Work to be completed
Report every line from the material that contains the word "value".

═════ Recorded information ═════

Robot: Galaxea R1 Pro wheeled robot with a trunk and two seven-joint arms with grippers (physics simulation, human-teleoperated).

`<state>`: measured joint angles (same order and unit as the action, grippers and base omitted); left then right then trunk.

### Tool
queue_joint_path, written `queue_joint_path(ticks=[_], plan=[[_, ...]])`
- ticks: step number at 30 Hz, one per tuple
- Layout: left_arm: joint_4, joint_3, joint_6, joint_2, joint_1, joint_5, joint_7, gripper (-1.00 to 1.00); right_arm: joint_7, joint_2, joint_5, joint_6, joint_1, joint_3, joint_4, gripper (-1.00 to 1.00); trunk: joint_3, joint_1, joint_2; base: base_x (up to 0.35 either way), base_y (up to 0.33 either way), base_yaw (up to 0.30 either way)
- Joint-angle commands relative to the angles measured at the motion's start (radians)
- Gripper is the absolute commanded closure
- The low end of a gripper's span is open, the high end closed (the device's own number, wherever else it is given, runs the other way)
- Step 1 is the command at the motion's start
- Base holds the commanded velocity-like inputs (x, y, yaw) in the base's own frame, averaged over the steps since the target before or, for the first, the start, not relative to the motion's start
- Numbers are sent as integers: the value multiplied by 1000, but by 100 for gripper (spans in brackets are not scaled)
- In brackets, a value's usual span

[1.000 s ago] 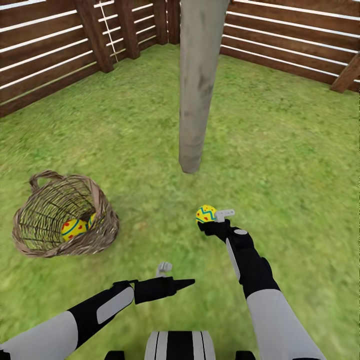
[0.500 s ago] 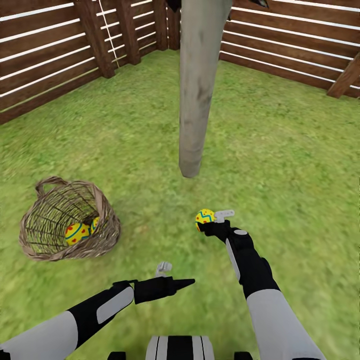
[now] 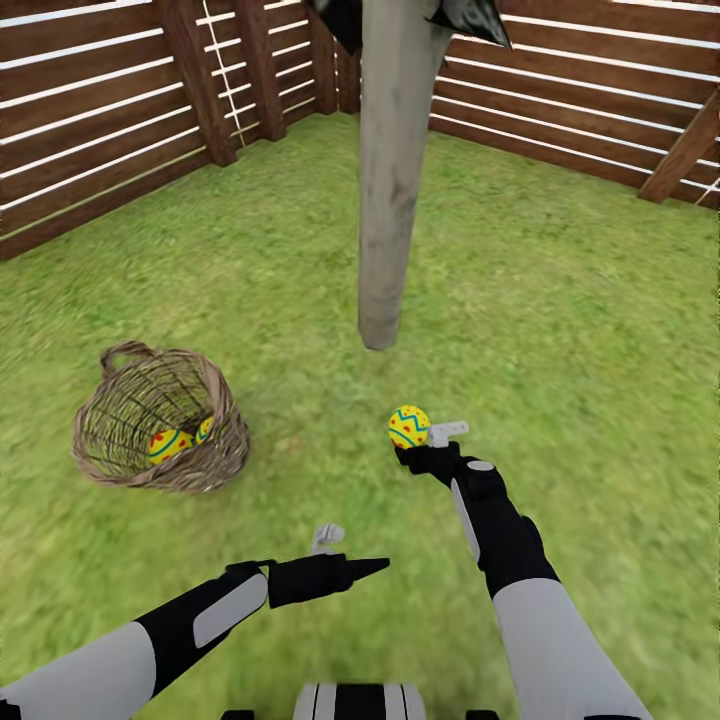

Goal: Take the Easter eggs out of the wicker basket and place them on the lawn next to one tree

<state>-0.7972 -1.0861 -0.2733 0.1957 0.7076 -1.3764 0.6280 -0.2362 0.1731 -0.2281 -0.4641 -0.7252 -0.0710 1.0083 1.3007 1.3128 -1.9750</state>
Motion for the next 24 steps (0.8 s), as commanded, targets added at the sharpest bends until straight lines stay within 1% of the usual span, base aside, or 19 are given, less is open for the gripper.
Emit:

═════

Your solution
- Numbers are sent as integers: the value multiplied by 1000, but by 100 for gripper (spans in brackets are not scaled)
- In brackets, a value's usual span

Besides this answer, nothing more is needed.